Nvidia - Santa Clara, CA
posted 4 months ago
We are the GPU Communications Libraries and Networking team at NVIDIA. Our mission is to deliver cutting-edge communication libraries such as NCCL, NVSHMEM, and UCX, which are essential for Deep Learning (DL) and High-Performance Computing (HPC). As applications in these fields demand immense computational power, they often operate at scales involving tens of thousands of GPUs. These GPUs are interconnected using high-speed technologies like NVLink and PCIe within a single node, and utilize high-speed networking solutions such as Infiniband and Ethernet for communication across multiple nodes. The performance of communication between GPUs is critical, as it directly influences the overall application performance, especially at large scales. In this role, we are seeking a technical leader to manage our NVSHMEM and UCX libraries.
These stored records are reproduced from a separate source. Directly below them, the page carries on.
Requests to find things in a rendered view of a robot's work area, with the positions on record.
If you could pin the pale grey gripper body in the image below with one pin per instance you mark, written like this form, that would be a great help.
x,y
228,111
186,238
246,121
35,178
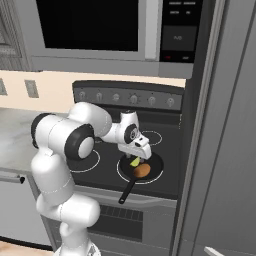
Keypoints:
x,y
138,151

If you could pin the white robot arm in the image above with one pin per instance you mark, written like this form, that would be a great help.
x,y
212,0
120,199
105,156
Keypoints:
x,y
53,140

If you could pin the yellow-green lemon wedge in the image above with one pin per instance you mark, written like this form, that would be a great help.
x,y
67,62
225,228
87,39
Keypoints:
x,y
135,162

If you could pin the brown potato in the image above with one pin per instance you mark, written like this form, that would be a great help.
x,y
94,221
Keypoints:
x,y
142,170

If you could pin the black frying pan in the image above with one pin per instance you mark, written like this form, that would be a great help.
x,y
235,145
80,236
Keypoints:
x,y
155,163

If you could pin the black and grey stove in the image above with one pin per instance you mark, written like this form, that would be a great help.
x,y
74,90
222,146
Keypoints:
x,y
166,126

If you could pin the grey stove knob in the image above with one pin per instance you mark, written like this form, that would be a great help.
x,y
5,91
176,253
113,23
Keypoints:
x,y
115,97
151,100
170,101
99,97
81,96
133,99

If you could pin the grey oven door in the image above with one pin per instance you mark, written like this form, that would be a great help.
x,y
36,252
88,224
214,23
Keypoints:
x,y
153,230

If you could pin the grey fridge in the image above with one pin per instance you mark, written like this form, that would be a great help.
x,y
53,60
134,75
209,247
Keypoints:
x,y
226,133

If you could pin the silver microwave oven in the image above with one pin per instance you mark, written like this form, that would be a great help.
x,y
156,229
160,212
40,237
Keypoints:
x,y
100,63

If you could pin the grey dishwasher front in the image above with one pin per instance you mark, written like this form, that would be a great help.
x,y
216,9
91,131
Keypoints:
x,y
16,213

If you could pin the grey wall socket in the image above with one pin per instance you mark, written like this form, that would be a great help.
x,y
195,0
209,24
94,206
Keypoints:
x,y
31,88
2,87

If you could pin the grey wall cupboard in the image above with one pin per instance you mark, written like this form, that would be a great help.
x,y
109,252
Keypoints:
x,y
11,36
This is an exceptional opportunity to push the boundaries of technology and contribute to the development of platforms that have never been seen before. As a Software Engineering Manager, you will lead, mentor, and grow your library engineering team, overseeing the planning and execution of projects while ensuring the quality and performance of your libraries. This position requires active participation in feature design and implementation, as well as collaboration with internal and external partners to understand their use cases and requirements. You will work closely with engineering teams, program and product management, and partners to define the product roadmap. Additionally, you will continuously review and identify opportunities for improvement in established processes, infrastructure, and practices to ensure that your teams are executing in the most efficient and transparent manner.